Searene
Searene

Reputation: 27604

Why can't I convert a two-dimensional array to a two-dimensional pointer in C?

Why does the following program give a 'conversion' : cannot convert from int[1][1] to int** error? I am compiling with VS2008 under Windows 7.

int main(){
    int a[1][1] = {0};
    int **p = a;
}

Upvotes: 2

Views: 837

Answers (2)

hugomg
hugomg

Reputation: 69944

You can only convert arrays to pointers one time.
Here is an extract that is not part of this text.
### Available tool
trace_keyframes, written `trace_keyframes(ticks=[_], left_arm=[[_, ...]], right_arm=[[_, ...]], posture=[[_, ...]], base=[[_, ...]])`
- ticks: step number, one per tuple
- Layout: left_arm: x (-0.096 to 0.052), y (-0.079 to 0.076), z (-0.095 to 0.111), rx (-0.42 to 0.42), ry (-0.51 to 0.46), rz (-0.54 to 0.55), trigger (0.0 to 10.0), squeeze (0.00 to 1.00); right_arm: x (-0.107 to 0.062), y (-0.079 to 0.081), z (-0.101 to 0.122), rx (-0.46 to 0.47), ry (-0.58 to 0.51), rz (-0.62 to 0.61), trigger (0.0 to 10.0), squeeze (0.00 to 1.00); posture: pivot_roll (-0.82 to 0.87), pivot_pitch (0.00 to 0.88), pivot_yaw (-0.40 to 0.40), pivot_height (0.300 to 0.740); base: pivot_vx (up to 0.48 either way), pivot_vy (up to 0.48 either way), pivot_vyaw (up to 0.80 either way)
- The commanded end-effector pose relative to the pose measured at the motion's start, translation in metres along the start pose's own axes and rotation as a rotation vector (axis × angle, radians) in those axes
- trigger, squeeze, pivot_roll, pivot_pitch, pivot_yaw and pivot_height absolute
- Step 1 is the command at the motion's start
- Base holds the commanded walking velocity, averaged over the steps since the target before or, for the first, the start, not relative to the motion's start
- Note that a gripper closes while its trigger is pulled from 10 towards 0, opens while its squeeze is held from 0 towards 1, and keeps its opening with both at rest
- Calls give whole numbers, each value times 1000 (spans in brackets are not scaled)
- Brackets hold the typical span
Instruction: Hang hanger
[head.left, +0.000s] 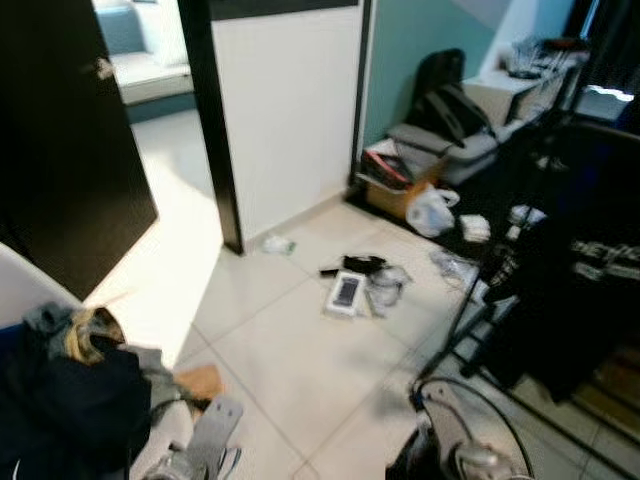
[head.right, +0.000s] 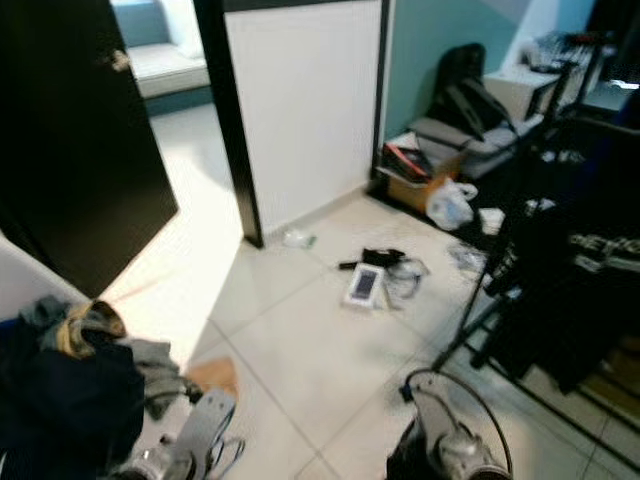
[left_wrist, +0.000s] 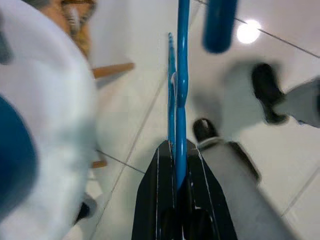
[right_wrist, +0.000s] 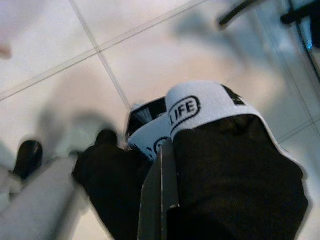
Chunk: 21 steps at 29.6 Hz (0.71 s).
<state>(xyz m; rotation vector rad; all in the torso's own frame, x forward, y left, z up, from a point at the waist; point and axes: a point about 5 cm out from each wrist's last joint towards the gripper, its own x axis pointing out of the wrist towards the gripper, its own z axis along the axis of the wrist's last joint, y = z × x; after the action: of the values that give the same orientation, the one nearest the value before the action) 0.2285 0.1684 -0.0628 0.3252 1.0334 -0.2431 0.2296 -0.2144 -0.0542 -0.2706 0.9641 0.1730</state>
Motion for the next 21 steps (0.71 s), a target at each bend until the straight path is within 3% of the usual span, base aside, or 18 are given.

The "pointers == arrays" abstraction breaks from the second level onwards.

You can do

int (*p)[1] = a; //convert an array of arrays of length 1
                 // to a pointer to arrays of length 1

But it becomes clear you cannot convert multidimentional arrays to pointers-to-pointers if you see the memory layout in each case:

//multidimentional arrays (a[][])
a -> [first row][second row][...]

//pointers to pointers (**p)
p -> [p0][p1][p2]
      |    |   |
      |    |   \-> [third row]
      |    \-----> [second row]
      \----------> [first row]

In the pointer-to-pointer approach the rows are not necessarily contiguous and there needs to be an extra array for the spine that points to the individual rows.

Upvotes: 6

Kerrek SB
Kerrek SB

Reputation: 477228

a is an array of an array of ints, so it can decay to a pointer to the first element, which is an array of ints. So you need to declare the pointer as follows:

int (*p)[1] = a;

More abstractly, if you have an array T a[N];, then a decays to a T*. In your situation, you have T = int[M], and so T* = int(*)[M].